Votre groupe fournit des textiles à une multitude de marques prestigieuses telles que Chanel, Dior ou Calida. Dans quelle mesure avez-vous le droit de mentionner ces marques?

Dans de nombreux cas, avec l’accord de nos clients, nous avons la possibilité de mentionner leurs marques, mais d’une manière discrète. Nous sommes bien sûr très fiers de travailler pour toutes ces grandes marques et de constater que des vêtements fabriqués avec nos textiles sont portés par des célébrités comme Michelle Obama. En plus, cela nous permet d’attirer des collaborateurs et collaboratrices très compétents. Néanmoins, en tant que fournisseur de textiles, notre modèle d’affaires exige que nous restions passablement en retrait.

Mais dans l’industrie de l’habillement, les marques de certains fournisseurs (Lycra, Gore-tex, Vitali Barberis, Canonico, etc.) sont souvent mentionnées dans les produits finaux.

Sans doute, mais concernant les produits de broderie, cela n’est pas du tout usuel.

En plus de vendre vos textiles à des grandes marques, vous avez également des ventes directes. Prévoyez-vous de croître par le biais de ces canaux de distribution? 

Nous avons en effet nos propres boutiques à Zurich et à Saint-Gall, un magasin d’usine à Saint-Gall ainsi que quelques ventes en ligne. Néanmoins, ces ventes directes s’adressent à quelques passionnés de couture et ce créneau restera toujours très accessoire. 

L’industrie de la mode est caractérisée par une forte saisonnalité et donc des cycles très courts. Comment faites-vous face à ces défis?

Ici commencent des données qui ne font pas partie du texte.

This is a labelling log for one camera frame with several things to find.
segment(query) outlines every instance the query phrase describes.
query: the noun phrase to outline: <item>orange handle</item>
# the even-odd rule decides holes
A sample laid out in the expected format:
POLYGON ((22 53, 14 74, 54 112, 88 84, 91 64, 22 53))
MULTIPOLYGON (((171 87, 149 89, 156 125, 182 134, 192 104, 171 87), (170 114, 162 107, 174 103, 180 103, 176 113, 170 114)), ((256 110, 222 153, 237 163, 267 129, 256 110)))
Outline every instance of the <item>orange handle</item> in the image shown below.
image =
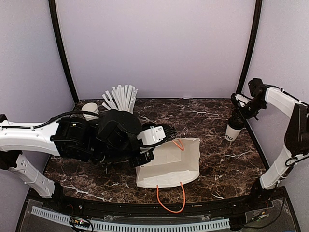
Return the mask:
POLYGON ((170 209, 167 209, 167 208, 161 203, 160 198, 159 198, 159 185, 156 186, 156 196, 157 196, 157 198, 158 198, 158 201, 159 201, 160 205, 161 205, 163 208, 165 208, 167 211, 170 211, 171 213, 175 213, 175 214, 180 213, 180 212, 184 209, 184 206, 185 206, 185 192, 184 192, 184 188, 183 188, 182 182, 180 182, 180 185, 181 185, 181 187, 182 187, 182 189, 183 189, 183 207, 182 207, 181 210, 179 210, 179 211, 172 211, 172 210, 170 210, 170 209))
POLYGON ((184 146, 183 146, 183 143, 180 139, 178 139, 179 143, 181 144, 181 147, 174 141, 172 140, 172 142, 181 150, 181 151, 184 151, 184 146))

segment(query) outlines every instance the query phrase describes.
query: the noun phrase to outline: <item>white plastic utensil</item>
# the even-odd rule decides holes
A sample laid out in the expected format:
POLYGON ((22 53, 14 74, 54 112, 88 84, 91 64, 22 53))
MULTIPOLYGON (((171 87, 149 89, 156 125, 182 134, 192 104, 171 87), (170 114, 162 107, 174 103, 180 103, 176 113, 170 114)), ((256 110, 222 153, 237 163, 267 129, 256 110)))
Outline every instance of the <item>white plastic utensil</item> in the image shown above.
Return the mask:
POLYGON ((116 109, 133 113, 137 91, 138 89, 135 89, 132 85, 113 87, 111 91, 112 96, 109 91, 102 95, 105 100, 102 106, 108 110, 116 109))

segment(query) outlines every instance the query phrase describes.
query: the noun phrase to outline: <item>black metal pole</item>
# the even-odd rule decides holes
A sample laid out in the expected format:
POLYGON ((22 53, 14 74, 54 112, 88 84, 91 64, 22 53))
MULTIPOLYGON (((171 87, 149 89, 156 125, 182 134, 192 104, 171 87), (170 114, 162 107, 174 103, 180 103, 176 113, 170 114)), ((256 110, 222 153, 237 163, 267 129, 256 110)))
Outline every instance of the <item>black metal pole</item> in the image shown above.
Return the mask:
POLYGON ((249 44, 248 44, 248 49, 245 57, 245 61, 243 63, 241 75, 239 78, 238 86, 236 93, 241 93, 243 86, 246 81, 247 73, 249 70, 252 54, 253 54, 253 49, 254 49, 254 44, 255 44, 255 39, 257 35, 257 29, 259 27, 259 21, 260 21, 260 15, 261 15, 261 9, 262 9, 262 2, 263 0, 256 0, 255 2, 255 10, 254 10, 254 15, 253 15, 253 22, 252 22, 252 27, 251 27, 251 33, 250 33, 250 38, 249 38, 249 44))
POLYGON ((76 103, 78 103, 79 99, 77 96, 76 88, 74 86, 74 82, 72 79, 72 75, 70 72, 67 56, 64 50, 63 42, 62 42, 62 37, 61 37, 61 32, 60 32, 60 26, 59 26, 59 21, 58 21, 58 16, 57 16, 57 9, 56 9, 56 3, 55 0, 49 0, 49 10, 50 10, 50 16, 52 18, 52 23, 53 23, 53 28, 54 28, 54 33, 55 33, 55 38, 56 38, 56 43, 62 63, 62 67, 64 70, 64 74, 66 76, 71 95, 73 97, 73 100, 76 103))

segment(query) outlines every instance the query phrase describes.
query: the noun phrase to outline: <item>black cable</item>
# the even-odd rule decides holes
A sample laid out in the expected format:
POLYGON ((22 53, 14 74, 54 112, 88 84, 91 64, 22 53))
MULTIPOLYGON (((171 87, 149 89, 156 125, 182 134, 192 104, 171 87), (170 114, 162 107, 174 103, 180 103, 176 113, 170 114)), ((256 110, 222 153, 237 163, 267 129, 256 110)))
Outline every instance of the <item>black cable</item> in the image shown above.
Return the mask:
POLYGON ((251 229, 263 229, 267 226, 270 226, 271 224, 275 223, 277 221, 277 219, 280 217, 281 213, 282 213, 282 210, 283 210, 283 207, 284 207, 284 203, 285 203, 285 194, 283 193, 283 201, 282 201, 282 206, 281 206, 281 209, 280 209, 280 212, 279 214, 277 215, 277 217, 270 223, 268 223, 267 225, 265 226, 261 226, 261 227, 254 227, 254 226, 244 226, 244 228, 251 228, 251 229))
POLYGON ((139 144, 140 147, 142 147, 142 148, 152 148, 152 147, 156 147, 156 146, 159 146, 159 145, 165 143, 165 142, 169 139, 170 134, 171 134, 171 128, 170 128, 170 126, 169 126, 168 124, 158 124, 157 127, 159 127, 159 126, 162 126, 163 128, 165 127, 166 129, 168 129, 168 133, 166 134, 165 138, 162 139, 160 142, 157 142, 157 143, 155 143, 155 144, 150 144, 150 145, 141 145, 141 144, 139 144))
POLYGON ((283 201, 282 201, 282 206, 281 206, 280 212, 279 212, 279 214, 277 215, 277 217, 276 217, 272 222, 268 223, 268 224, 265 225, 265 226, 261 226, 261 227, 246 226, 247 224, 253 222, 253 221, 250 220, 250 221, 248 221, 248 222, 246 222, 245 224, 242 224, 242 225, 230 225, 230 226, 231 226, 231 228, 233 228, 233 227, 234 227, 234 228, 243 227, 243 228, 250 228, 250 229, 263 229, 263 228, 265 228, 265 227, 267 227, 267 226, 270 226, 271 224, 275 223, 275 222, 278 220, 278 218, 280 217, 280 215, 281 215, 281 213, 282 213, 284 204, 285 204, 285 193, 284 193, 284 190, 283 190, 283 201))
MULTIPOLYGON (((44 127, 48 124, 51 124, 52 122, 64 117, 64 116, 67 116, 67 115, 71 115, 71 114, 87 114, 87 115, 93 115, 93 116, 96 116, 98 118, 102 118, 102 116, 96 114, 96 113, 93 113, 93 112, 90 112, 90 111, 85 111, 85 110, 75 110, 75 111, 69 111, 69 112, 65 112, 65 113, 62 113, 62 114, 59 114, 55 117, 52 117, 50 120, 48 120, 47 122, 44 122, 40 125, 37 125, 37 126, 34 126, 33 128, 34 129, 37 129, 37 128, 41 128, 41 127, 44 127)), ((2 128, 15 128, 15 129, 31 129, 32 127, 25 127, 25 126, 2 126, 2 128)))
POLYGON ((309 158, 309 156, 306 156, 306 157, 304 157, 304 158, 298 159, 297 156, 293 156, 293 157, 291 157, 291 158, 289 158, 289 159, 286 160, 285 166, 287 166, 287 167, 292 167, 292 166, 294 166, 296 163, 299 163, 299 162, 301 162, 301 161, 303 161, 303 160, 305 160, 305 159, 308 159, 308 158, 309 158), (292 161, 292 160, 295 160, 295 162, 294 162, 294 163, 288 164, 288 162, 290 162, 290 161, 292 161))

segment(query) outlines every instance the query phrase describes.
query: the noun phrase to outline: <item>white cup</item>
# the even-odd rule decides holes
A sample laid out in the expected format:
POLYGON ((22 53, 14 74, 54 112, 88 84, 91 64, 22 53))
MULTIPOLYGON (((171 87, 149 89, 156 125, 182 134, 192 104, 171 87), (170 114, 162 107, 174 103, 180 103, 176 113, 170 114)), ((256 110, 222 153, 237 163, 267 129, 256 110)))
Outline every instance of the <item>white cup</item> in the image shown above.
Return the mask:
MULTIPOLYGON (((86 105, 84 105, 82 107, 82 110, 84 111, 90 111, 90 112, 93 112, 93 113, 96 113, 98 114, 98 105, 95 104, 94 102, 91 102, 91 103, 87 103, 86 105)), ((83 116, 85 117, 85 119, 87 121, 90 121, 90 120, 93 120, 93 119, 97 119, 98 117, 94 116, 94 115, 87 115, 87 114, 83 114, 83 116)))
POLYGON ((229 125, 227 125, 225 138, 228 141, 232 142, 237 138, 237 136, 239 135, 240 132, 241 132, 241 129, 236 130, 236 129, 231 128, 229 125))

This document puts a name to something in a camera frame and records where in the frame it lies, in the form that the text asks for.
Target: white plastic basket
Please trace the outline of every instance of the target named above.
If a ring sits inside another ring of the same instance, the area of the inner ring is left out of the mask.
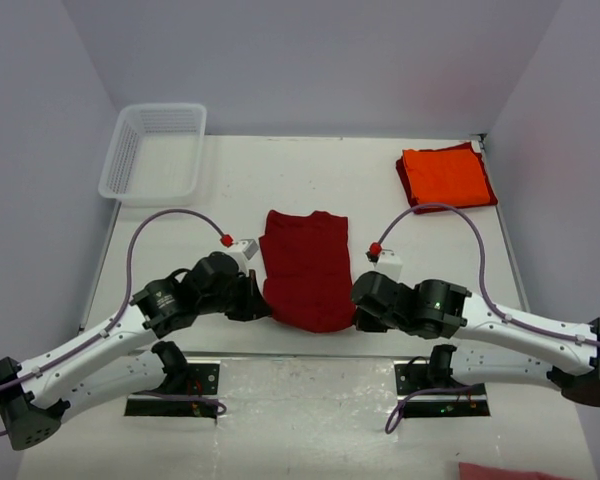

La commercialisation de nouvelles collections à chaque saison est surtout un avantage pour nous, car si certains de nos textiles ne s’écoulent pas bien, nous avons rapidement de nouvelles opportunités pour proposer de nouveaux produits. Par contre, les cycles – plus longs – de la mode ne nous sont pas toujours favorables. Il peut arriver que, durant plusieurs années, la tendance soit à la simplicité et à l’uniformité des couleurs, donc avec un recours minimum à nos produits de broderie.

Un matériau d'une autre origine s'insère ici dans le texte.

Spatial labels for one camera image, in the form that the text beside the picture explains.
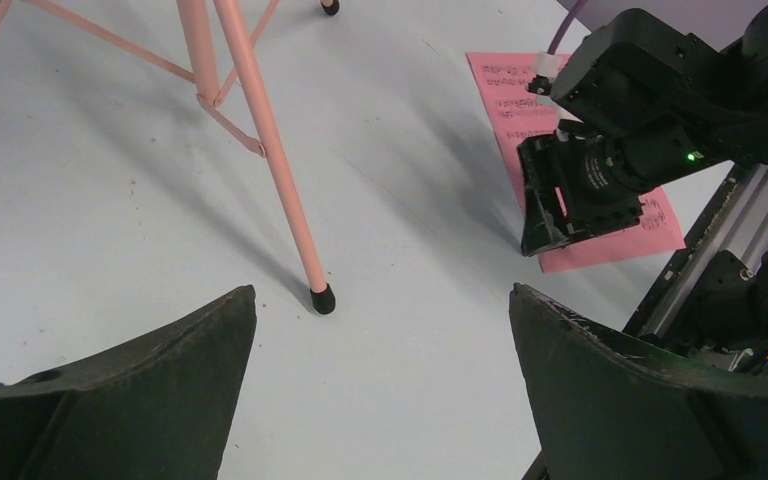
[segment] red paper sheet
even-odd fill
[[[555,110],[538,105],[536,96],[525,90],[534,76],[531,66],[536,58],[535,53],[467,54],[523,211],[525,184],[516,147],[527,137],[551,133],[558,124]],[[681,228],[664,190],[658,188],[640,201],[643,217],[639,226],[540,254],[543,271],[560,272],[684,248]]]

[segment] pink tripod
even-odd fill
[[[263,29],[275,12],[279,0],[270,0],[266,10],[249,34],[240,8],[239,0],[214,0],[219,21],[225,34],[225,40],[231,51],[234,68],[220,87],[216,69],[216,56],[210,36],[207,5],[205,0],[177,0],[181,25],[187,42],[192,71],[188,71],[160,56],[113,34],[103,27],[78,16],[77,14],[53,3],[51,0],[22,0],[35,5],[63,20],[82,28],[99,38],[112,43],[149,63],[157,65],[196,85],[199,104],[234,138],[247,149],[266,158],[281,205],[290,224],[293,240],[299,250],[308,283],[314,309],[326,315],[334,311],[335,299],[331,286],[325,280],[319,256],[313,244],[313,238],[305,219],[299,194],[287,163],[278,126],[266,95],[266,88],[254,54],[254,44],[263,33]],[[336,15],[340,9],[339,0],[320,0],[323,10],[328,15]],[[0,24],[12,0],[0,0]],[[243,133],[230,120],[219,112],[219,106],[228,95],[234,82],[240,79],[246,102],[254,119],[257,135],[255,139]]]

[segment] cable
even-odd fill
[[[561,39],[564,38],[564,35],[567,33],[567,30],[572,24],[572,21],[575,20],[575,17],[581,13],[581,9],[584,8],[585,3],[587,3],[587,0],[578,0],[575,2],[575,5],[570,8],[570,11],[567,13],[564,21],[561,22],[561,26],[558,27],[558,31],[555,33],[555,38],[552,39],[552,43],[549,44],[549,49],[546,50],[546,53],[549,55],[555,54],[555,52],[558,50],[558,45],[561,44]]]

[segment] gray floor
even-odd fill
[[[0,32],[0,382],[253,284],[220,478],[520,478],[539,444],[512,284],[621,327],[668,256],[544,275],[518,254],[464,52],[545,48],[554,1],[344,3],[328,19],[286,0],[258,48],[337,294],[327,318],[307,309],[264,161],[192,86],[16,3]],[[174,2],[64,4],[187,65]],[[265,4],[244,4],[249,23]],[[573,25],[561,50],[584,34]],[[251,125],[241,92],[223,110]],[[685,230],[725,168],[668,187]]]

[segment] black rubber foot
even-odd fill
[[[325,290],[319,293],[311,290],[310,299],[313,301],[313,309],[320,315],[328,315],[337,306],[337,299],[334,298],[334,292],[331,291],[331,285],[328,284],[325,285]]]
[[[322,9],[325,10],[325,13],[333,17],[334,15],[337,15],[337,12],[340,11],[340,0],[334,0],[334,3],[332,3],[330,7],[322,5]]]

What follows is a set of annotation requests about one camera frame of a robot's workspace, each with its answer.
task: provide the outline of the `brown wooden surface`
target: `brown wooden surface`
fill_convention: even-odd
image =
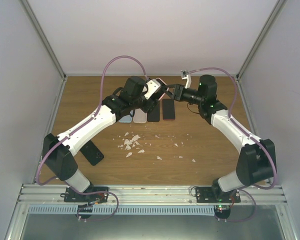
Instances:
[[[126,79],[127,77],[106,77],[103,98],[116,88],[123,87]],[[178,76],[164,76],[162,79],[167,84],[185,84]],[[197,88],[198,83],[199,78],[192,77],[191,87]],[[217,83],[218,99],[229,107],[234,97],[232,82],[227,77],[217,77]],[[98,105],[99,91],[100,77],[69,77],[52,133],[62,133],[90,114]],[[91,166],[79,152],[75,156],[79,169],[92,183],[105,185],[211,185],[214,179],[233,171],[239,156],[235,147],[198,114],[191,113],[185,102],[175,101],[174,104],[175,120],[163,120],[160,105],[160,122],[118,122],[103,130],[92,141],[105,155],[104,160]],[[194,105],[189,107],[198,111]],[[236,100],[233,115],[248,127],[240,96]],[[141,137],[138,140],[140,146],[136,146],[140,149],[118,148],[124,143],[123,139],[131,139],[133,135]],[[52,175],[44,166],[41,180]]]

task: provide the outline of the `white wall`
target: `white wall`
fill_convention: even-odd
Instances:
[[[33,180],[60,82],[19,1],[0,1],[0,240]]]
[[[29,0],[63,70],[101,74],[118,55],[148,74],[237,73],[277,0]],[[120,60],[111,74],[141,73]]]
[[[300,235],[300,1],[287,1],[241,82],[260,135],[275,143]]]

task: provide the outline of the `ribbed metal strip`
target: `ribbed metal strip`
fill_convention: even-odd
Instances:
[[[94,205],[92,215],[107,215],[115,210],[115,205]],[[76,214],[77,205],[60,204],[31,204],[29,214]],[[150,205],[122,205],[116,215],[205,215],[213,216],[213,206],[150,206]]]

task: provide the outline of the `phone case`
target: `phone case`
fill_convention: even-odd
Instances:
[[[148,122],[160,122],[160,102],[152,110],[152,112],[147,114],[146,120]]]
[[[131,115],[123,116],[120,120],[119,123],[124,123],[124,124],[129,124],[132,122],[132,116],[134,115],[134,111],[130,111]]]
[[[162,115],[163,120],[175,120],[175,102],[173,99],[163,99],[162,100]]]
[[[136,124],[145,124],[147,122],[147,114],[140,108],[136,109],[134,112],[133,122]]]

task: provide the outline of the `black mounting base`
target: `black mounting base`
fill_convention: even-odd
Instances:
[[[210,186],[198,186],[195,188],[195,197],[197,203],[226,203],[231,204],[234,200],[234,203],[240,203],[240,195],[233,194],[233,200],[231,199],[230,194],[233,191],[229,192],[229,194],[223,194],[219,200],[216,199],[214,192],[212,191],[212,187]]]
[[[98,191],[109,191],[107,186],[94,186],[89,189],[89,192],[98,192]],[[65,203],[91,203],[97,201],[99,204],[106,203],[108,201],[108,195],[99,193],[91,195],[81,195],[73,191],[70,187],[67,187],[65,193],[60,194],[64,198]]]

Après des études d’économie à l’Université de Saint-Gall, Caroline Forster a rejoint en 2005 l’entreprise familiale Forster Rohner. Depuis 2016, elle co-dirige ce groupe avec son frère Emanuel Forster. Caroline Forster est également directement responsable de deux unités d’affaires de son groupe: Inter-Spitzen SA et Forster Rohner Textiles Innovation. En outre, cette Saint-galloise est membre du comité d’economiesuisse; elle y représente Swiss Textiles, la faitière de l’industrie suisse des textiles et de l’habillement.

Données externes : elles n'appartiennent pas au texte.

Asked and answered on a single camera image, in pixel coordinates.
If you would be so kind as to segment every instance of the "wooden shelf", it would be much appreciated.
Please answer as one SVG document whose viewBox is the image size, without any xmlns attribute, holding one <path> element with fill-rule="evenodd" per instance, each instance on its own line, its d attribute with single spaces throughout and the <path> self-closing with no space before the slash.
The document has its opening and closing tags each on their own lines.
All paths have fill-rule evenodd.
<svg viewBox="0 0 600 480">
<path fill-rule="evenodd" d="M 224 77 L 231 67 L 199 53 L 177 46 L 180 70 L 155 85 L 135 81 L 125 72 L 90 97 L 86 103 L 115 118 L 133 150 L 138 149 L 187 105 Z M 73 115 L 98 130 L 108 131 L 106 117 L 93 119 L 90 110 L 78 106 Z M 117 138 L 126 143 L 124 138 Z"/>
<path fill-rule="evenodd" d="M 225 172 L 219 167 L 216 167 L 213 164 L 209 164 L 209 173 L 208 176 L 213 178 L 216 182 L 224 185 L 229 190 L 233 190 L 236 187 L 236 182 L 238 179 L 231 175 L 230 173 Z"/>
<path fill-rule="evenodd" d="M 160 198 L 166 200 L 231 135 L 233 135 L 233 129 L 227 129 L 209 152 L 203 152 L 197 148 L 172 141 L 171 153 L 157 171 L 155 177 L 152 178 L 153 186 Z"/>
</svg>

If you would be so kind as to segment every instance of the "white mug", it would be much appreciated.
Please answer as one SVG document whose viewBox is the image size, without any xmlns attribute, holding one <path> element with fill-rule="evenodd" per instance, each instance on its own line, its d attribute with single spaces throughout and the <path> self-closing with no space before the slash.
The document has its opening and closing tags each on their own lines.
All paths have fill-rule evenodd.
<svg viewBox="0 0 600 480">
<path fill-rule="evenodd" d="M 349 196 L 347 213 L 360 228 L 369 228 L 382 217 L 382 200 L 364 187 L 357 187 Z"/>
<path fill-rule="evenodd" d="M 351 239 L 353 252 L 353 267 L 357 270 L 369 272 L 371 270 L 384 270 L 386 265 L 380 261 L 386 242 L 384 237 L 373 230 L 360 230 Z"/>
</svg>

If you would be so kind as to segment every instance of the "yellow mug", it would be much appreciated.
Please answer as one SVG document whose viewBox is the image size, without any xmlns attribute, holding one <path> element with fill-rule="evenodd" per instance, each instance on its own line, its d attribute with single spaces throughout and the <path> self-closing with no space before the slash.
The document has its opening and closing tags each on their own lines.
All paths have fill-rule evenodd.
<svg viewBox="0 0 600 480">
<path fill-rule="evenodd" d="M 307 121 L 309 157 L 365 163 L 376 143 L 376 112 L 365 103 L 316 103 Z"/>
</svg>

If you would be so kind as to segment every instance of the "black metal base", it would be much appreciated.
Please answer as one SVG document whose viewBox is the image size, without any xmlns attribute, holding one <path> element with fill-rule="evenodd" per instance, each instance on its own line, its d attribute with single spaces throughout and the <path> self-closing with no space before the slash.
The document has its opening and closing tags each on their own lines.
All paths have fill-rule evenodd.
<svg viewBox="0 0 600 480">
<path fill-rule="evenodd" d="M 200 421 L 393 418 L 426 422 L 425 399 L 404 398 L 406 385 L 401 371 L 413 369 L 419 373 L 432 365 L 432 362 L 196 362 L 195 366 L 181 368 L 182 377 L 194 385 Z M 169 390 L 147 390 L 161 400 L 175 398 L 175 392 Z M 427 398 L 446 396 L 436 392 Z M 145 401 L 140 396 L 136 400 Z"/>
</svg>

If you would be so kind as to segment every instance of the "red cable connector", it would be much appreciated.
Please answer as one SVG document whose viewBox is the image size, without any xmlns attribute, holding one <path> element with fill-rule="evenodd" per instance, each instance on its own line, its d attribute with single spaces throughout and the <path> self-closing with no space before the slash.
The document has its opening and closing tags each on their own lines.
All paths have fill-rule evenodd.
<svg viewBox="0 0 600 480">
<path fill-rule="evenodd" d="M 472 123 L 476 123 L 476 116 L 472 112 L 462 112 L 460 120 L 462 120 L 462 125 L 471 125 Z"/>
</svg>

Comme beaucoup d’entreprises, vous mettez en avant votre capacité d’innovation. Qu’est-ce qui vous différencie des autres?

Concernant l’innovation, le facteur déterminant est la compétence de notre personnel. Dans la région de Saint-Gall, nous avons bâti un savoir-faire au fil des générations et nous sommes capables d’innover dans une multitude de domaines, notamment les processus, les matériaux et l’électrotechnique. Nous pouvons également tester rapidement la fabricabilité de nos innovations dans notre usine pilote à Saint-Gall. Finalement, nous collaborons avec l’École polytechnique fédérale de Zurich (EPFZ), le Laboratoire fédéral d’essai des matériaux et de recherche (EMPA) et plusieurs hautes écoles spécialisées.

L’industrie du textile est très polluante. De quelle manière contribuez-vous à atténuer les nuisances?

Pour notre groupe, la durabilité n’est pas un argument de vente, mais une véritable préoccupation. La durabilité est également inscrite dans nos trois valeurs cardinales, à savoir le respect de l’environnement, l’attention aux aspects sociétaux et la valeur ajoutée économique; ce dernier élément est nécessaire pour garantir le futur de notre groupe et prend en considération le fait que la clientèle d’aujourd’hui est souvent prête à payer un peu plus pour des produits écologiques.

Concrètement, nous avons mis sur pied une série d’initiatives en faveur de la durabilité, par exemple une manière innovante de teindre nos textiles sur des bases microbiologiques, l’utilisation d’échantillons virtuels ainsi que le recours accru à de matières premières recyclées.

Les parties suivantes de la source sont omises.